WHAT YOU HAVE TO DO = Your copy should match the entries below exactly, apart from the images.

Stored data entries
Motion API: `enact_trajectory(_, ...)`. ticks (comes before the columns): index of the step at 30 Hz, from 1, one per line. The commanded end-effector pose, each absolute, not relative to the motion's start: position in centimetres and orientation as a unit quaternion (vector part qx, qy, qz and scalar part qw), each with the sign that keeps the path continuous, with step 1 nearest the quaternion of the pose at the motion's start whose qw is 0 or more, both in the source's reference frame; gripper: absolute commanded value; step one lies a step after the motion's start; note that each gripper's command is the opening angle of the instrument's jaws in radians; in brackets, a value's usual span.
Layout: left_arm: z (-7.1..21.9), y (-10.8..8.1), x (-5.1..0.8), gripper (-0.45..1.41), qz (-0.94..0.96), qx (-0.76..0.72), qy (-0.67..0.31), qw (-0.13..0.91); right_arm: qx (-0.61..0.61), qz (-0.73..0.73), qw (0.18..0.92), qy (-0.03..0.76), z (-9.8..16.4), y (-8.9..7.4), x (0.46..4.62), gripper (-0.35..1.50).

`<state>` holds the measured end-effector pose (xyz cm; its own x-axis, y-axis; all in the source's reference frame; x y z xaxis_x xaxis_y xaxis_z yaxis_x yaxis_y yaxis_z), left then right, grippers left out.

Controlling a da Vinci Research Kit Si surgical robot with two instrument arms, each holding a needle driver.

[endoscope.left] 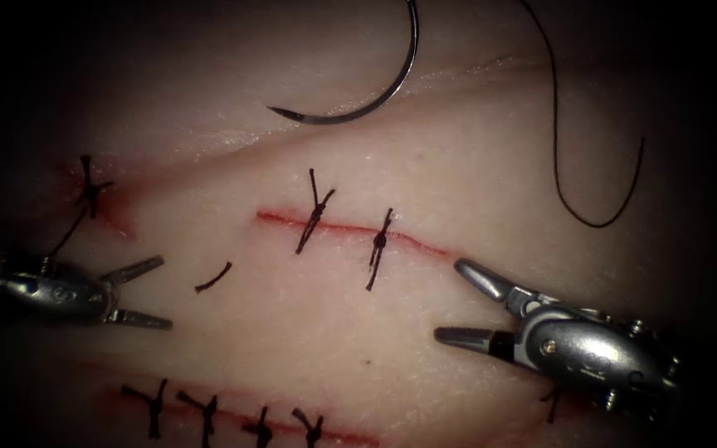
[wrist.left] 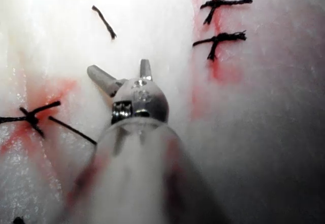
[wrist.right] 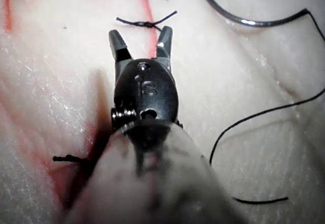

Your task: Wound Closure

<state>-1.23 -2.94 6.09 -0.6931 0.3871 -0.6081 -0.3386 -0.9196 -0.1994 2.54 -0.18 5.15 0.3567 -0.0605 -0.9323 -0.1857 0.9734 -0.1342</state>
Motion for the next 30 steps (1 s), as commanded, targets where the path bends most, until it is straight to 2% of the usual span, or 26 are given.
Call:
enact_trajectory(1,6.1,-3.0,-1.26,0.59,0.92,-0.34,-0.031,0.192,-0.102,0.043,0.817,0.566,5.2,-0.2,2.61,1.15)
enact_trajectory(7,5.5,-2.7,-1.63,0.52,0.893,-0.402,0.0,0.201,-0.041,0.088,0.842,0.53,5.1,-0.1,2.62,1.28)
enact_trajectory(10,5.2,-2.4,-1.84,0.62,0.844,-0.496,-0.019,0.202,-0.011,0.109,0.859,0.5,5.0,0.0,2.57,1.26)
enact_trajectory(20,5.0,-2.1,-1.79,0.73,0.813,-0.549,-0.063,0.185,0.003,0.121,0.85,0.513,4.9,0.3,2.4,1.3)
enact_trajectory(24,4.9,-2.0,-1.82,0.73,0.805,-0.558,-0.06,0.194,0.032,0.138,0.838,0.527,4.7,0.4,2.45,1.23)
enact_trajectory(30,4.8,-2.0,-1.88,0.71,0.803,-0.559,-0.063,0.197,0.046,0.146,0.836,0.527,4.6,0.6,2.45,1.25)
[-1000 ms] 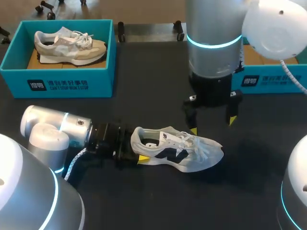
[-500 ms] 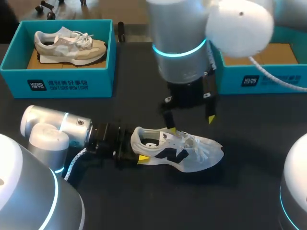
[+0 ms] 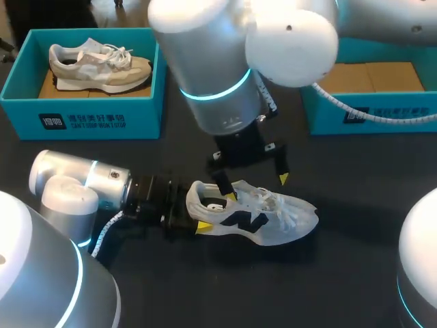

ANSWER BELOW =
Motion API: `enact_trajectory(_, ...)`. ticks (comes before the columns): index of the step at 30 Hz, from 1, one per line. The commanded end-effector pose, each absolute, not relative to the motion's start: position in centimetres and orientation as a unit quaternion (vector part qx, qy, qz and scalar part qw), each with the sign that keeps the path continuous, with step 1 nearest the quaternion of the pose at the motion's start whose qw is 0 or more, both in the source's reference frame; gripper: absolute commanded value; step one lies a step after the motion's start; note that each gripper's command is the opening angle of the instrument's jaws in radians; in brackets, a value's usual span.
Layout: left_arm: z (-7.1..21.9), y (-10.8..8.1), x (-5.1..0.8), gripper (-0.45..1.41), qz (-0.94..0.96), qx (-0.76..0.72), qy (-0.67..0.31), qw (-0.13..0.91); right_arm: qx (-0.61..0.61), qz (-0.73..0.73), qw (0.18..0.92), qy (-0.03..0.76), z (-9.8..16.4), y (-8.9..7.4), x (0.46..4.62), gripper (-0.35..1.50).

`<state>` holds the measured end-effector pose (xyz cm; its own x-axis, y-axis; all in the source's reference frame; x y z xaxis_x xaxis_y xaxis_z yaxis_x yaxis_y yaxis_z), left then right, grippers left out.

Controlling a da Vinci Research Kit Si surgical robot with two instrument arms, each holding a needle driver.

[endoscope.left] 
[wrist.left] 
[wrist.right] 

Your task: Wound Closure

<state>-1.23 -2.94 6.09 -0.6931 0.3871 -0.6081 -0.3386 -0.9196 -0.1994 2.54 -0.18 5.15 0.3567 -0.0605 -0.9323 -0.1857 0.9734 -0.1342</state>
Motion for the next 30 steps (1 s), as commanded, targets where the path bends most, until it is straight to 2% of the usual span, or 26 are given.
Call:
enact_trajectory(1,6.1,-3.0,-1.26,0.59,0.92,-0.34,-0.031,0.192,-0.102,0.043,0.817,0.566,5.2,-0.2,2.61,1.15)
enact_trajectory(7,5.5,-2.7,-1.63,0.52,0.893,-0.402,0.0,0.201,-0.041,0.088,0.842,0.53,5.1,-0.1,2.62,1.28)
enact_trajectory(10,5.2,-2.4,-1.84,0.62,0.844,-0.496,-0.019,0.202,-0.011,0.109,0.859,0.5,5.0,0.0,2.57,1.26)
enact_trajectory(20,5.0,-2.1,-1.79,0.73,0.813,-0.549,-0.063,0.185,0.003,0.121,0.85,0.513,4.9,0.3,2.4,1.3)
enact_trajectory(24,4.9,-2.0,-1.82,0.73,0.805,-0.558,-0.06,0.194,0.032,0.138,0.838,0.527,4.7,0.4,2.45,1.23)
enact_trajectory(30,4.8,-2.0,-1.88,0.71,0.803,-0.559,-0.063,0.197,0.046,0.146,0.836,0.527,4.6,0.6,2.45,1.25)
[-1000 ms] 
[-500 ms] 
[+0 ms] 

Nothing further is required for this answer.